Traditional Teachings
Those sorts of traditional teachings aren’t always available in public STEM education. Cowherd, who is a San Carlos Apache tribe member, says the first time she had a teacher of color was in her high school calculus class junior year.
“I always knew it was different where I was growing up. I was this brown native kid, and the only other native kid at the school was my sister,” Cowherd says. “If I had seen other native educators, I would have been like, ‘Oh, cool. I can do that.’ They’re like me.
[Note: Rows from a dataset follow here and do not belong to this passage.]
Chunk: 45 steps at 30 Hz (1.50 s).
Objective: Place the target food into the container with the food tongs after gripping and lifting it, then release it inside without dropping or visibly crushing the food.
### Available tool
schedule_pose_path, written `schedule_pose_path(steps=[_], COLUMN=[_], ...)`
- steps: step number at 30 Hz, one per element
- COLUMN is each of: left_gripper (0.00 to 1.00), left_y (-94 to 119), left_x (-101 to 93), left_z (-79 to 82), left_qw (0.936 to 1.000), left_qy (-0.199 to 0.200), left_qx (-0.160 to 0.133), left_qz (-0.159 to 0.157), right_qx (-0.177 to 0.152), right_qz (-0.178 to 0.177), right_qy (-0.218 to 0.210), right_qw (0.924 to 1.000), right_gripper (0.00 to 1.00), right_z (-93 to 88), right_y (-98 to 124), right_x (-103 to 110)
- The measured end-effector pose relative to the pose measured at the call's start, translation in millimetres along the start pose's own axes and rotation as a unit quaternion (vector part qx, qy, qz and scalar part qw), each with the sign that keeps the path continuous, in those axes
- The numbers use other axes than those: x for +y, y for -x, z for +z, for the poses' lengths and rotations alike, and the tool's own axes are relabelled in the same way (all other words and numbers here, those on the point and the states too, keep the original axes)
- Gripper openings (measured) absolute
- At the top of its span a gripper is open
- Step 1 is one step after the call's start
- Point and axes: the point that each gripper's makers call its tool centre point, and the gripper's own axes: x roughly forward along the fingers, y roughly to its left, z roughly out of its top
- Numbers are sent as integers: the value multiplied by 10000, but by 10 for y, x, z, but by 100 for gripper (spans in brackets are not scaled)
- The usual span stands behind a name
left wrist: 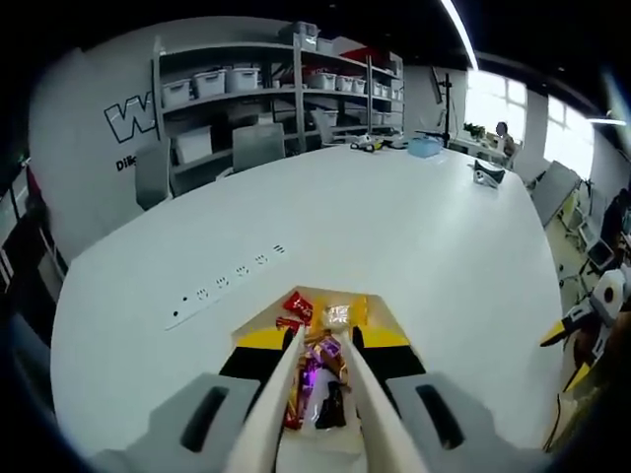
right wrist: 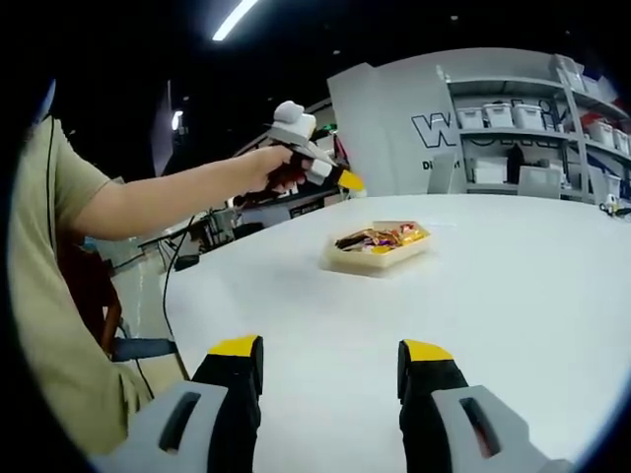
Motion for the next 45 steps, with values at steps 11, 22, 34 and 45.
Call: schedule_pose_path(steps=[11,22,34,45], left_gripper=[23,23,23,23], left_y=[101,222,363,512], left_x=[-18,-69,-129,-207], left_z=[-92,-233,-391,-510], left_qw=[10000,10000,9999,9997], left_qy=[2,43,91,133], left_qx=[2,-10,-60,-149], left_qz=[-13,-48,-103,-169], right_qx=[5,25,81,130], right_qz=[31,83,155,223], right_qy=[47,106,180,209], right_qw=[10000,9999,9997,9994], right_gripper=[53,53,53,53], right_z=[22,45,47,34], right_y=[-20,-54,-118,-178], right_x=[50,109,194,281])
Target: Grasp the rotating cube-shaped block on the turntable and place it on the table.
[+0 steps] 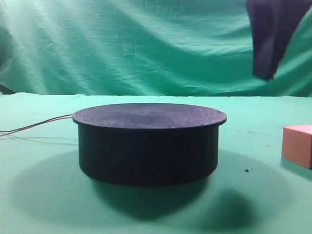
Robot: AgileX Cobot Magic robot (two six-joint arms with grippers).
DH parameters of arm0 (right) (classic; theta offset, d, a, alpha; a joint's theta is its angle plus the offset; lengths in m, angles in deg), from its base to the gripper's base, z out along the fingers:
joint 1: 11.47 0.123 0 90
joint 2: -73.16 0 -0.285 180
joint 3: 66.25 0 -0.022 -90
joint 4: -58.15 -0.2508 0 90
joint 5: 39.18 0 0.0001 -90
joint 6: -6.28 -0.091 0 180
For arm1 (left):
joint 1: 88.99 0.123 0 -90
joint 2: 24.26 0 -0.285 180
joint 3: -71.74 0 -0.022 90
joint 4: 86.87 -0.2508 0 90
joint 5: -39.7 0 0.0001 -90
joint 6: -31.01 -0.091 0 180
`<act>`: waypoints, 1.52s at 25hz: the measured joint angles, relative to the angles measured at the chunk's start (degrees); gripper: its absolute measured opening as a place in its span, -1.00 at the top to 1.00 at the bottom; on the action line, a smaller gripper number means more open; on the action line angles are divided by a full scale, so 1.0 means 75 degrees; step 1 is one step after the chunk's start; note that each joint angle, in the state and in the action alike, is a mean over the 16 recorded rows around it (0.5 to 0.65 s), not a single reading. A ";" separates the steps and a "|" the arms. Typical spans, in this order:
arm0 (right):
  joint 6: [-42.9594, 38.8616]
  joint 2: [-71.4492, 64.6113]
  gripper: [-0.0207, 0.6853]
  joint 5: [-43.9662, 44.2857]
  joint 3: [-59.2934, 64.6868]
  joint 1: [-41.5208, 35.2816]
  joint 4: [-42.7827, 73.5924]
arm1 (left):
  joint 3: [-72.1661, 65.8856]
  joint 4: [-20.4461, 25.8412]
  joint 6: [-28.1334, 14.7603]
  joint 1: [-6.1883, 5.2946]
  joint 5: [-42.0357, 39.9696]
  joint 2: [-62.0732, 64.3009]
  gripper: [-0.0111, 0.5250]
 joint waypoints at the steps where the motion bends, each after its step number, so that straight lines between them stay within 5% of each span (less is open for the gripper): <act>1: -0.0011 0.0306 0.62 0.0134 0.0012 0.0000 0.0020 | 0.0000 0.0000 0.0000 0.0000 0.0000 0.0000 0.96; 7: -0.0105 0.1947 0.93 0.0623 0.0318 0.0000 0.0112 | 0.0000 0.0000 0.0000 0.0000 0.0000 0.0000 0.96; 22: 0.1100 0.3585 0.94 0.0191 0.1008 -0.0049 -0.0064 | 0.0000 0.0000 0.0000 0.0000 0.0000 0.0000 0.96; 38: 0.3279 0.6083 0.94 -0.3620 0.4366 -0.2563 -0.0889 | 0.0000 0.0000 0.0000 0.0000 0.0000 0.0000 0.96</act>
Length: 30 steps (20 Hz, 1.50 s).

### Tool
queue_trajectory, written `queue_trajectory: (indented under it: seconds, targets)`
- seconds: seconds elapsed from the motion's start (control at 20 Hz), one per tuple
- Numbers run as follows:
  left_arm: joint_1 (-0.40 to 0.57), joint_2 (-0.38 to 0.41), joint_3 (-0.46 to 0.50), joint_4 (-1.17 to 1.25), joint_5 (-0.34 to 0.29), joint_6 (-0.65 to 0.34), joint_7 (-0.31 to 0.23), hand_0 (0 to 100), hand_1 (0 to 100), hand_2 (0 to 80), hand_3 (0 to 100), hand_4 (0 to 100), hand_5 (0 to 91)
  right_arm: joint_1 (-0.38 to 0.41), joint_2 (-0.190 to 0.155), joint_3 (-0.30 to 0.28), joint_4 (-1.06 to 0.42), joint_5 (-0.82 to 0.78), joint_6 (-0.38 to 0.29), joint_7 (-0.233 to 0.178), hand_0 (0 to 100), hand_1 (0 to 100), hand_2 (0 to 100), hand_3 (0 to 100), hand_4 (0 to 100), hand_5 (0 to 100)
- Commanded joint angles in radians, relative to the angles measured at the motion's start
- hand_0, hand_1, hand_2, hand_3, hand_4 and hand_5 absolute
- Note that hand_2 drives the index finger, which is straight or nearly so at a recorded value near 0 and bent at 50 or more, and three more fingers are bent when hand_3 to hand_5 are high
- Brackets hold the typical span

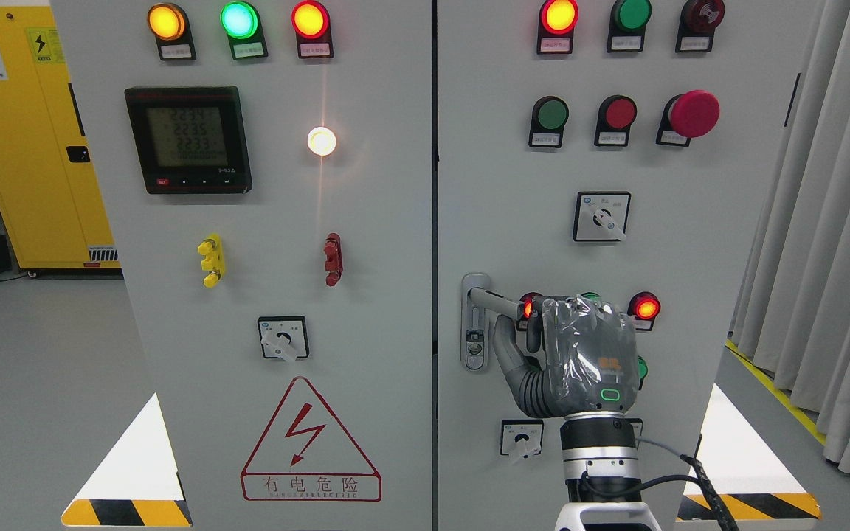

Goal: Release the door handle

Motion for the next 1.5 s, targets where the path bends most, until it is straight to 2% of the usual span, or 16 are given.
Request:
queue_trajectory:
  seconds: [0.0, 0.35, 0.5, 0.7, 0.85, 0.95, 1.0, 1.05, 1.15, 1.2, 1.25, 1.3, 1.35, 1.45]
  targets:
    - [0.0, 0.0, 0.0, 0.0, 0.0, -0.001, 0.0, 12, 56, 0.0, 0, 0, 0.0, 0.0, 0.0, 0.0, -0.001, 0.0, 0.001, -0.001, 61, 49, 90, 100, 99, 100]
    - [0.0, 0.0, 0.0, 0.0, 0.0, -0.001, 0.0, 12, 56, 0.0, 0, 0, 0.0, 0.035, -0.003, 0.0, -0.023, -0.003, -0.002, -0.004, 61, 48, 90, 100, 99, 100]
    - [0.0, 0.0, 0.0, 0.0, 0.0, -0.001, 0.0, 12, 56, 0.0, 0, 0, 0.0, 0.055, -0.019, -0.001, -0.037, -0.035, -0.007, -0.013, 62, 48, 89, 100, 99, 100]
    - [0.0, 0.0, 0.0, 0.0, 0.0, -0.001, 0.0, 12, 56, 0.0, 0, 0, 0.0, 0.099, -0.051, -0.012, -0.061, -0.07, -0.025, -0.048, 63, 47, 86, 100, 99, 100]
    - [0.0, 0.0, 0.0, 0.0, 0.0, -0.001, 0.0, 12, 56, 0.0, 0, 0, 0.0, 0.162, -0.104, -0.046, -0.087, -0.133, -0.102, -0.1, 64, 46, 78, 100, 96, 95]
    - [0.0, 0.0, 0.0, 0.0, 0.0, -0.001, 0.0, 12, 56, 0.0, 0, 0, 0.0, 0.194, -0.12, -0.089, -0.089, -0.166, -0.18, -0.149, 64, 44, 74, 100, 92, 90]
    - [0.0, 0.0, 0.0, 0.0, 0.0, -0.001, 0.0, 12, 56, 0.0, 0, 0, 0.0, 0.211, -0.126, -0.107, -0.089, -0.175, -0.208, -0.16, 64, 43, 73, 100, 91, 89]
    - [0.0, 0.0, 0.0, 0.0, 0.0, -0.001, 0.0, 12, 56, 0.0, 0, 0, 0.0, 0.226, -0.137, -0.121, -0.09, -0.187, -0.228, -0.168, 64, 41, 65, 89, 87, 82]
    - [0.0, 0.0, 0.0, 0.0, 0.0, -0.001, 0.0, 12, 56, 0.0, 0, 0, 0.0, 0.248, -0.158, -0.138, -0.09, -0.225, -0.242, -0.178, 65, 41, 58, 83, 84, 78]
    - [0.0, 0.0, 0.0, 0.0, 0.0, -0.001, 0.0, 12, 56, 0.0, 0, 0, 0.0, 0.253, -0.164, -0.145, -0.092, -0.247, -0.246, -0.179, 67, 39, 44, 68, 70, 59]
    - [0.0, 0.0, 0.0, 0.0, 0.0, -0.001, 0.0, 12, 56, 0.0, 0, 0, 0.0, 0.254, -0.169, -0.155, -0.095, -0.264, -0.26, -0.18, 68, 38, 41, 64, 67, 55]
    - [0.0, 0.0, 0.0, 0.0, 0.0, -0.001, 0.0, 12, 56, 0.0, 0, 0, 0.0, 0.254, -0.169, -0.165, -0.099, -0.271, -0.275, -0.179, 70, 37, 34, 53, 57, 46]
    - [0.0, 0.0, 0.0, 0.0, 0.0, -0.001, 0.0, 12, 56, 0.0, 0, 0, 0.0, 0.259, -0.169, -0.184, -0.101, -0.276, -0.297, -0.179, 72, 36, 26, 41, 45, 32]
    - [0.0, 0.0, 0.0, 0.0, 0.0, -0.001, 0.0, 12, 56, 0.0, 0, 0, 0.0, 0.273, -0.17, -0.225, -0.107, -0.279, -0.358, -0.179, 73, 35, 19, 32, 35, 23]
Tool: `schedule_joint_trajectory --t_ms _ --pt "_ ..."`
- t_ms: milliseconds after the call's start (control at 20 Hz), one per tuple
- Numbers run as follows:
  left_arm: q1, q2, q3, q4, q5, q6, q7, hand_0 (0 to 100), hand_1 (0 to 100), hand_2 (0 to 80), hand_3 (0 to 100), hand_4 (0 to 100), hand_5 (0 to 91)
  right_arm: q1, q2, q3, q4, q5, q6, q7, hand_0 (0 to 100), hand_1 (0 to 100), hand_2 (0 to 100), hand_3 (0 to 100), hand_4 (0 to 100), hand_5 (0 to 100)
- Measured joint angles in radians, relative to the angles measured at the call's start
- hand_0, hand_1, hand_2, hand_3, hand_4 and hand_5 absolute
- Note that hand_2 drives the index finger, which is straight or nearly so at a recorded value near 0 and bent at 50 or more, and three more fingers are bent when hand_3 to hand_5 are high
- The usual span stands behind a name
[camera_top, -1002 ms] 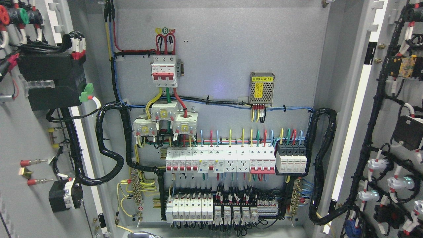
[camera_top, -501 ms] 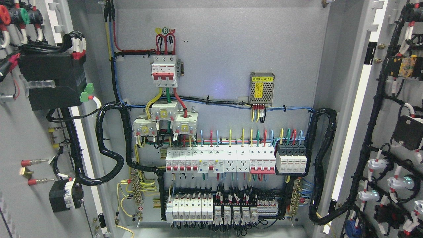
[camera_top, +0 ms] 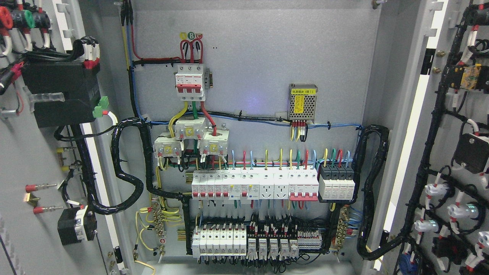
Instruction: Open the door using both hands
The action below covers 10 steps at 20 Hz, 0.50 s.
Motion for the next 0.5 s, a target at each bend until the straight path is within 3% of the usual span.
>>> schedule_joint_trajectory --t_ms 501 --pt "0.0 0.0 0.0 0.0 0.0 0.0 0.0 0 0 0.0 0 0 0.0 0.127 -0.063 -0.048 -0.058 0.016 -0.051 0.0 39 0 0 0 0 0"
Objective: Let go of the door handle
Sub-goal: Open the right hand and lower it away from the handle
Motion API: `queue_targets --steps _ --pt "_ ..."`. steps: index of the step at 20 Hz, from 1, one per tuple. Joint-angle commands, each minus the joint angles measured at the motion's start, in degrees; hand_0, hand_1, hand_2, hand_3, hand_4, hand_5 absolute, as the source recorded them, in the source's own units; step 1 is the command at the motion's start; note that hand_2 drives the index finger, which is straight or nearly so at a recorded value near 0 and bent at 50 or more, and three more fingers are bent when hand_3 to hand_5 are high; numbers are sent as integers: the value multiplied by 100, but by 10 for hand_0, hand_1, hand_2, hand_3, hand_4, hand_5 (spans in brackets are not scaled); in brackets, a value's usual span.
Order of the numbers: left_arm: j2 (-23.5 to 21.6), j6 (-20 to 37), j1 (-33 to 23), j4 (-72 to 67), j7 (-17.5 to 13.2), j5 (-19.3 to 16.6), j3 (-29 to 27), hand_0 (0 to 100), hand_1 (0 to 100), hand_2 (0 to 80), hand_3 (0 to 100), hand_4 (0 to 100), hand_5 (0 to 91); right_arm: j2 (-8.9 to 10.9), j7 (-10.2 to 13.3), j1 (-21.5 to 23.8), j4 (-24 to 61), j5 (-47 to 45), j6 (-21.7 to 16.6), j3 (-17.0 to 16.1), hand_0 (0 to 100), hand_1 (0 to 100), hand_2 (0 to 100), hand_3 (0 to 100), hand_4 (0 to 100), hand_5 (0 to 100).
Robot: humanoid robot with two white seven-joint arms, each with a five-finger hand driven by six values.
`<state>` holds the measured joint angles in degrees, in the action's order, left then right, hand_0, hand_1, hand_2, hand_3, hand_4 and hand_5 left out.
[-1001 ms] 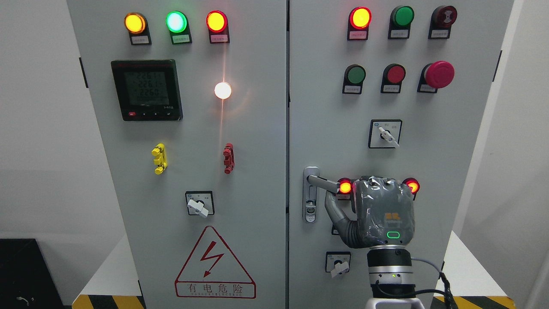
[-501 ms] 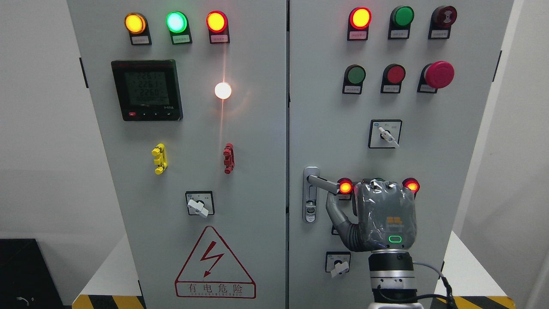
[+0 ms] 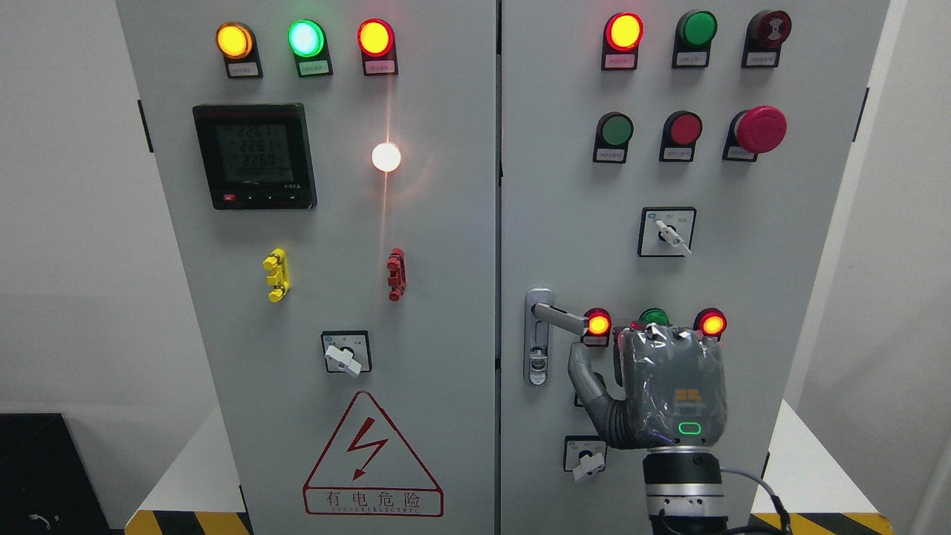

They get it.”
It’s different at the Yakama Nation Tribal School, but the students say this was inspiring to learn from so many mentors and instructors in different scientific fields.
Student mentors from Heritage University also helped as a part of its EnvironMentors program. The class consisted of intergenerational mentors, Black says. Those running the class mentored Heritage University students, who in turn guided the high school students with their final research projects. The high school students say those lessons were invaluable.
“I don’t know if I’ve ever seen more Native educators and – especially Yakama educators and mentors – in the same room, at least in my professional experience,” Cowherd says.
Historically, the Yakama Nation Tribal School was a school “of last resort,” says principal Adam Strom, where students came after they could no longer attend other area schools. That’s changing. He says courses like this are a big reason why.
“(This class provided) engagement to meet the students and their needs and relevance in their education. I thought it provided the opportunity when we talk about career pathways for Native Americans,” Strom says.
Achievement Gaps
Numerous studies have shown there is a large achievement gap for Native American students. In Washington’s most recent National Assessment of Educational Progress report from 2015, Native American and Alaska Native students had an average science score in eighth grade that was 34 percentage points lower than white students.
During the 2018-2019 school year, 24% of Native American and Alaska Native students who took state science tests received a score high enough to meet standards for their grade level. That compares to 54.4% of white students.
Strom is hoping to close that achievement gap for students who attend the Yakama Nation Tribal School.
“We would like to push higher learning. We would like to push college, trade school, whatever the case may be. At the same time, we have Yakama Nation forestry. We have Yakama Nation Fisheries. We have Yakama Nation wildlife,” Strom says.
Those technician spots are often filled by people who aren’t Yakama Nation members. Instructor Jessica Black hopes classes like this gets students interested in filling those positions.
“This is also driven by needs and statistics, that the tribal workforce needs to be developed,” Black says. “To get a more highly skilled tribal workforce, you have to put in the time and the effort and build, with programs like these.”
The experimental class was co-funded by Ecotrust and Heritage University’s Center for Indigenous Health, Culture & the Environment. Black says she isn’t sure what funding looks like for next fall, but the instructors say they would like to continue a similar class, if possible.
Student Jonas ScabbyRobe says he wants to keep learning about nature, even after he’s wrapped up his freshman year.
Although ScabbyRobe, 16, wants to become a doctor one day, he says the mentorship this class provided was invaluable. It was a necessary check-in and time to socialize with the mentors and students.
“It felt like home,” he says. “It made me feel happy and joyful all the time. I wanted to be like (the instructors): happy and outgoing.”
They wouldn’t let students fail, he says. And they got him to think in different ways, about nature and the animals he studied in Toppenish.
“I believe I will take most of the knowledge that they’ve taught me, he says. “And I will most likely try to spread that knowledge to give people an idea on what’s going on.”